### Extracted records
___

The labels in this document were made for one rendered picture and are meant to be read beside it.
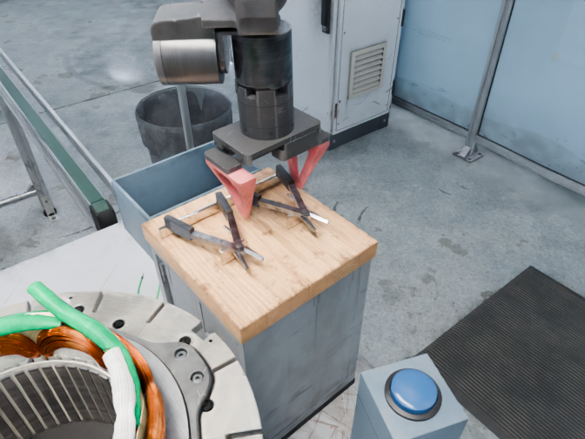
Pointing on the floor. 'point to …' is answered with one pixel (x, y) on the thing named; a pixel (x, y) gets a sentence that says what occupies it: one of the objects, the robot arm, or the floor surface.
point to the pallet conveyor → (71, 169)
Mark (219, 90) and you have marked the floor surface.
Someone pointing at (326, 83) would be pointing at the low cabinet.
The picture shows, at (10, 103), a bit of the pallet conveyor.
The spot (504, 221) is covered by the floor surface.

___

### What to produce
The lines above that hold "pallet" are the result; show every one of them.

### Exercise response
point to the pallet conveyor → (71, 169)
The picture shows, at (10, 103), a bit of the pallet conveyor.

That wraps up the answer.